My parents understood the concept of "I am in a game with real people there is no pause button", and "If I leave it ruins the experience for 9 people"-- so they were relatively open with me working out a system--

But they also made the reasonable request that I ask them before I start playing if I can have the next 45 minutes free. (Yes league games don't take 45 minutes, but if I say 45 then it ends up taking 50 it's much more managable than if I say 40 and it takes 50)

So I would recommend doing that (I think somebody earlier suggested this too).

If that isn't enough to satisfy them then I don't know what to say :C

Jon11744/4/2016, 11:27:35 PM2 votes

The best advice...Listen to your parents,because at the end of the the day its their house their rules, it may mean that league will be harder to play because of it but trust me.....its for the best*[slayer-pantheon-thumbs]*

Doaenel4/4/2016, 11:40:07 PM2 votes

ez solution, slap her across the face and say ''bitch, gtfo, league is my life now, get with it or suck it idc.''

kétchùp chìps4/5/2016, 12:02:58 AM2 votes

It's great that you're already being responsible about trying to get chores and other obligations out of the way before starting games. Perhaps next time you can try and talk to them again over dinner or something about the time frames required for the gameplay and the commitment you make to your team. See if you can agree to set specific times during the week when it is purely your time to play with no interruptions.

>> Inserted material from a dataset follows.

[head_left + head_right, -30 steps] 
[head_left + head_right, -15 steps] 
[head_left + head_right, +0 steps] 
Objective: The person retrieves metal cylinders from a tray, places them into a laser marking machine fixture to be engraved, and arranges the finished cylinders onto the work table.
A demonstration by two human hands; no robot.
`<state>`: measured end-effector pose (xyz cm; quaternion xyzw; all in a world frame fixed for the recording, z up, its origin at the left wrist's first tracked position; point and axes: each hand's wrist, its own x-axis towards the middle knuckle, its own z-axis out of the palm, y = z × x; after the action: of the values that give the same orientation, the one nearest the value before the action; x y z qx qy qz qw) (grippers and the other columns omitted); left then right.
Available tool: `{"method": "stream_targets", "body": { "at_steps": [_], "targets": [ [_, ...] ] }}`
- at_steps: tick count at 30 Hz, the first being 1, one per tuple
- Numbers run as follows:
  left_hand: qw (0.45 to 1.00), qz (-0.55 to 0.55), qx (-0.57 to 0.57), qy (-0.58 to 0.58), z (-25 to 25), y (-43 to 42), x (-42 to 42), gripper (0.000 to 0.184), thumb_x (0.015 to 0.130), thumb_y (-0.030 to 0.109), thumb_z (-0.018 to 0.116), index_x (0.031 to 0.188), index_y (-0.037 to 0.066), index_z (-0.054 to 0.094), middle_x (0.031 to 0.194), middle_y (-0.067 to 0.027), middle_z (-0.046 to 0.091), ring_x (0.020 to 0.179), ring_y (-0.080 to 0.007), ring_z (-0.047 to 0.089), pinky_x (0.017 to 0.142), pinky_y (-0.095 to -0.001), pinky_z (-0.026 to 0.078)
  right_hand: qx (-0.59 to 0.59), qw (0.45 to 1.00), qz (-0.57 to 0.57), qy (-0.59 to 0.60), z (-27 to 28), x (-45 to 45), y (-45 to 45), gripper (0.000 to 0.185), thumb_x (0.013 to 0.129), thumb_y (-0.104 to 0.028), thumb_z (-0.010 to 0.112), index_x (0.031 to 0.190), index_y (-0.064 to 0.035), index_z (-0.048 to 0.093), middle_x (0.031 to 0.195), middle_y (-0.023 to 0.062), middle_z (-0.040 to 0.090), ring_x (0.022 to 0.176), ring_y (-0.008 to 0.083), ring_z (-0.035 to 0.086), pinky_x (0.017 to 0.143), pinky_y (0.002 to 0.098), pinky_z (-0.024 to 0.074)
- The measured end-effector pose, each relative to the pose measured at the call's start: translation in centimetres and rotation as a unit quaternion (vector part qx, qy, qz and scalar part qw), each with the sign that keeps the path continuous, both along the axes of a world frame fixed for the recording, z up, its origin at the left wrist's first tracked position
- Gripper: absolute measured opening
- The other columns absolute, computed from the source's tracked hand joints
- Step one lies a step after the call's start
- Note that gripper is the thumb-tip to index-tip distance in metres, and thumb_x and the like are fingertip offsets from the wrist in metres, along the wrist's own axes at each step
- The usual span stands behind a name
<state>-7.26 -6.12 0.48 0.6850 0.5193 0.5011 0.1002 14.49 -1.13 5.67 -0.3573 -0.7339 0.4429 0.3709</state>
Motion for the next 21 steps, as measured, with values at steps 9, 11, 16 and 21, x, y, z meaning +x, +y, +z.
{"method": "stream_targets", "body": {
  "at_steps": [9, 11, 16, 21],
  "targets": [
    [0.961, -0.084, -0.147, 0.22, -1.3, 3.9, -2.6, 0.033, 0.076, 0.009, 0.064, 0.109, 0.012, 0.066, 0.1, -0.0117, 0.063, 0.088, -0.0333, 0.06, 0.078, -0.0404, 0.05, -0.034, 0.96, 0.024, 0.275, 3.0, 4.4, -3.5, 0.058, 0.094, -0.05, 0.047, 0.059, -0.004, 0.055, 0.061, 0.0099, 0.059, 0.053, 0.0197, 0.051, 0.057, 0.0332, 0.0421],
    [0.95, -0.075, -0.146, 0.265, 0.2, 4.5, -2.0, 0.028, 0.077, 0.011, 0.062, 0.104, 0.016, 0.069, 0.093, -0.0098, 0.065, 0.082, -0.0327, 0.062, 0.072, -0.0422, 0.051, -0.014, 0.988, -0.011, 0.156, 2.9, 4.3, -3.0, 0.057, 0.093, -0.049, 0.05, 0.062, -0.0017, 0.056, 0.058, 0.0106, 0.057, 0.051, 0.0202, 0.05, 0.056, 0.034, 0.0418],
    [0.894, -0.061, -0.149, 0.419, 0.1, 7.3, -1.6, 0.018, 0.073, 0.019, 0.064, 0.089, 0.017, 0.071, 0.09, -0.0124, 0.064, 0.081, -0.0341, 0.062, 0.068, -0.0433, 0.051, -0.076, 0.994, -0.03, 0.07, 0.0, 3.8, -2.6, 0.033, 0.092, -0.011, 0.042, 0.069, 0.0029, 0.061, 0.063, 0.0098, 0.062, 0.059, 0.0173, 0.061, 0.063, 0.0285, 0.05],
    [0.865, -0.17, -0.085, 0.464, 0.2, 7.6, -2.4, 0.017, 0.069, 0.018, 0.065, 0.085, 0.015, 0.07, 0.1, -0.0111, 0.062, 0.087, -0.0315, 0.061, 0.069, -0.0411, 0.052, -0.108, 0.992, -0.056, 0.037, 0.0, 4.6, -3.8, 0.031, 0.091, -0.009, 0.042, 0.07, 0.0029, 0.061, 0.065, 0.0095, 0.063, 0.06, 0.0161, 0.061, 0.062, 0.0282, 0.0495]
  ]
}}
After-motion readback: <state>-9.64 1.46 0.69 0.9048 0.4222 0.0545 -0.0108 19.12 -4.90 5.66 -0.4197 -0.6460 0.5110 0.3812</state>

I hope you can work something out, good luck!

LLColeJ4/5/2016, 5:12:21 AM2 votes

Dog? Done.

Gross

The Deckowner4/5/2016, 12:22:46 AM1 votes

I am also a high school student, I started last year and my parent doesn't care about me playing the game too much so I dont get much of these problem. but when I was a bit younger? hell. Every paretn will be like: 1.they dont understand u are playing a game with 9 other human beings and u leaving will ruin their next hour or even longer. 2.They dont understand league isnt just a video game, it is competetive. 3.they dont understand it is a online game

what is worse? they actually understand all of these but they DONT CARE

Myrmiron4/5/2016, 3:30:25 AM1 votes

Looks like you're fcked m8. Tech illiterate parents are the worst. I was in your situation some years ago when I played WoW. My solution was to only raid after dinner.

Maybe try to explain your mom that it's not other people banning you for leaving the games, but an automated bot that doesn't give a flying fuck if your team took your leave seriously or not. That should shut down that "it's just a game" bollocks.

But yeah sorry to hear that, took me a good 2 years to make my mom understand that I actually play with real people that take the game seriously and don't appreciate me leaving.

Moesnd4/5/2016, 3:54:31 AM1 votes

Try listening to your parents

FireCup7/15/2017, 3:43:26 PM1 votes

Compare it to football. Explain it this way: " imagine a football game with 5 players on each side. Our team worked hard and is winning, but i need to leave due to a minor issue and there are NO REPLACEMENTS. The players on my team will now all lose because of that and will ruin their day." if she still doesn't understand... SLAP HER ASS BETCH
Teemo

CreationFlaw4/5/2016, 4:58:53 PM1 votes

Wait, so why aren't you old enough to move out?

Lauchmelder4/6/2016, 9:54:04 AM1 votes

My parents used to be the same, but then I told them one Thing. They are football fans (*Soccer for you 'Muricans) and I told them this: "If I play soccer and we have only 11 Players available for a game and I have to leave due to some minor issues do you think my Team will be pleased?"

Never had a problem afterwards.

Killer of Poros4/5/2016, 2:50:12 AM1 votes

Just listen to them for now and then later on in life just ignore them.